Reportes de seguridad informática confirman un aumento de ataques digitales contra plantas de agua y control aéreo en la región, pese a la tregua en operaciones militares terrestres.
Pese al alto al fuego y al cese momentáneo de las operaciones militares terrestres en Medio Oriente, la ofensiva informática contra infraestructuras críticas ha escalado en varios países. Según datos consolidados en un reporte de la firma Check Point, grupos vinculados a Irán ejecutaron vectores de ataque mediante malware de borrado de datos contra servidores de la autoridad hídrica nacional de Israel.
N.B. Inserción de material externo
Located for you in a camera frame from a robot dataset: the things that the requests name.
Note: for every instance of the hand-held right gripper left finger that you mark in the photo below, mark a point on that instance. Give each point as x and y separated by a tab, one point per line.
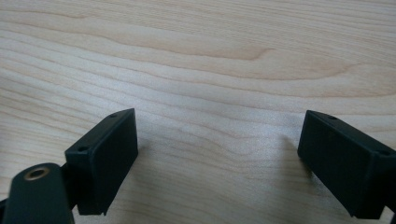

En paralelo, el sistema de control aéreo de Teherán sufrió una inyección de código que alteró los parámetros de las señales de los radares secundarios. En las plantas potabilizadoras de la región de Galilea, sensores detectaron niveles anómalos de cloro tras un acceso remoto no autorizado, mientras que cortes de agua en el sur de Israel afectaron a miles de hogares.
Estos incidentes han demostrado que la infraestructura civil se ha convertido en un objetivo preferido para grupos no estatales, logrando efectos desestabilizadores sin una violación formal de los tratados de paz. La ofensiva digital ha provocado fallas sistémicas en la provisión de agua potable y el monitoreo del tráfico aéreo.
La Agencia de Seguridad de Infraestructura y Ciberseguridad (CISA) de Estados Unidos emitió una alerta sobre la vulnerabilidad de los protocolos de comunicación industrial. Los costos de reparación y fortalecimiento de seguridad en centrales hidroeléctricas ascienden a cientos de millones de dólares.
En respuesta, el gobierno israelí ha ordenado un aumento del presupuesto para la protección de activos sensibles, calificando los incidentes como una extensión de la agresión por medios tecnológicos. Irán, por su parte, autorizó el despliegue de nuevas unidades de ciberguerra para proteger sus centros de datos petroleros.